Physical Activity: Learning the Outcomes and Benefits
Physical activity can be a broad spectrum which can including all forms of activity, stated by Davies (2011) “walking, cycling, active play, working out at a gym, dancing, gardening and competitive sport” (Davies et al., 2011: 1e61) (Active, 2011). Regular activity (leisure-time physical activity, workouts, sport, work/employment and household chores) can help reduce many risks of chronic conditions such as “coronary heart disease, stroke, type 2 diabetes, cancer, obesity, mental health problems, and musculoskeletal conditions” (Davies et al., 2011: 1e61) (Active, 2011).

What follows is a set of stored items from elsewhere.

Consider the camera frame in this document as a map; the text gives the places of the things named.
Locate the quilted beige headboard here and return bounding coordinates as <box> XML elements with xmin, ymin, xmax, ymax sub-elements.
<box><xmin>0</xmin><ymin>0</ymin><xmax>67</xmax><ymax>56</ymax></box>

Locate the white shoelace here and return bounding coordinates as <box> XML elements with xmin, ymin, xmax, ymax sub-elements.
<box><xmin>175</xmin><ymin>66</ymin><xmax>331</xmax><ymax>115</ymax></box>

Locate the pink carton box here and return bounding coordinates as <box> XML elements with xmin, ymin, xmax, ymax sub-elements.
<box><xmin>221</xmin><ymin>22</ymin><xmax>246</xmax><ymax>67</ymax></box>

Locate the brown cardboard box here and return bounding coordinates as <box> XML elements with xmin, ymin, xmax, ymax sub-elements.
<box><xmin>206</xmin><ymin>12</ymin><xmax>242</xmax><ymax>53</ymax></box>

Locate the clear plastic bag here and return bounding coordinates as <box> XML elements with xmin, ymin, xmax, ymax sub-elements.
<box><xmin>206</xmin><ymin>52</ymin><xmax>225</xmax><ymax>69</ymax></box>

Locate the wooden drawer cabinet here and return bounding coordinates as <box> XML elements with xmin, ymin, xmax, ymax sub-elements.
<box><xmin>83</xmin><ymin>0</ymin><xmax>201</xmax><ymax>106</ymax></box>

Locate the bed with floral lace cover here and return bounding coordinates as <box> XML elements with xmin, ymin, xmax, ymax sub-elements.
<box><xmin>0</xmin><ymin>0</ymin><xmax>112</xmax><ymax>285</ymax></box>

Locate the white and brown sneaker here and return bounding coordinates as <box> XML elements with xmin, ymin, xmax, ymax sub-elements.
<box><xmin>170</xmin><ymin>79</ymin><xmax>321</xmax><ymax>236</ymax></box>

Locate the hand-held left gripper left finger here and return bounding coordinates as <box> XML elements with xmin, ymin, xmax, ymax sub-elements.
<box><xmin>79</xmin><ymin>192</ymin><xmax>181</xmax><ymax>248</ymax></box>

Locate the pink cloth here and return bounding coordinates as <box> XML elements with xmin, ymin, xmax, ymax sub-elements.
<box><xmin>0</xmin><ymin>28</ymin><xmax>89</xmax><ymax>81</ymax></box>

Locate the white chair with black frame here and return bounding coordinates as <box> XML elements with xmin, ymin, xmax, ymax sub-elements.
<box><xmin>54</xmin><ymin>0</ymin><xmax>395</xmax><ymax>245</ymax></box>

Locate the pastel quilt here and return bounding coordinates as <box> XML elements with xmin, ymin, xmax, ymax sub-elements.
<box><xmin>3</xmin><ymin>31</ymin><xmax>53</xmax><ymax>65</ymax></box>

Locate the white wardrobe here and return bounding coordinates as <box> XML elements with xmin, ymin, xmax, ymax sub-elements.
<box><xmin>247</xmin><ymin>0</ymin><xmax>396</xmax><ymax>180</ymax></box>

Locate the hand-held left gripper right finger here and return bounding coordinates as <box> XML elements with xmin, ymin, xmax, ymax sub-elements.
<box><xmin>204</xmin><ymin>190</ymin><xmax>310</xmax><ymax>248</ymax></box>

Being physically fit or active you need to keep your body healthy, both physically and mentally, as it is shown that a “good diet or nourishment” (WHO, 2010) helps keep the body healthy, giving the body all-round wellbeing through the states of “physical, mental and social wellbeing” (WHO, 2010). Through taking part in regular activity it is important for children and adolescents to “eat a healthy, varied diet” (Young, 1997: 0) based on the ideologies of the ‘Eatwell Guidebook’. Following the recommendations alone can support an active lifestyle, however, when exercising your body will use up more energy. Eating well for physical activity and sport have many benefits for children and adolescents (Dunford and Doyle, 2011):
- - Allowing for high standard performance during sport or activity
- - Reducing the risk of injury and illness
- - Ensuring the best rehabilitation after exercise or a training program
It is important to follow current healthy eating guidelines, as it is reported that “fat intakes should be no more than 35% amount of energy intake from food” (Lappalainen et al., 1998: 467-478). Along with food guidelines, it is also important to stay “well hydrated” to help with your body’s health and well-being during physical activity and exercise (Shirreffs, 2009: 374-379). It’s not just about eating correctly and the importance and essential to know how to “put nutrition into practice” (Carlton et al., 2000: 555-563). Benardot (2007) stated that the timing of eating and exercising is important for how you feel and perform during the chosen physical activity (exercise or sport etc.), that the body needs the correct fuel in the “tank” to perform well, however, avoiding the feeling of fullness and empty or otherwise the performance level will not be to standard (Benardot, 2007: 13-19).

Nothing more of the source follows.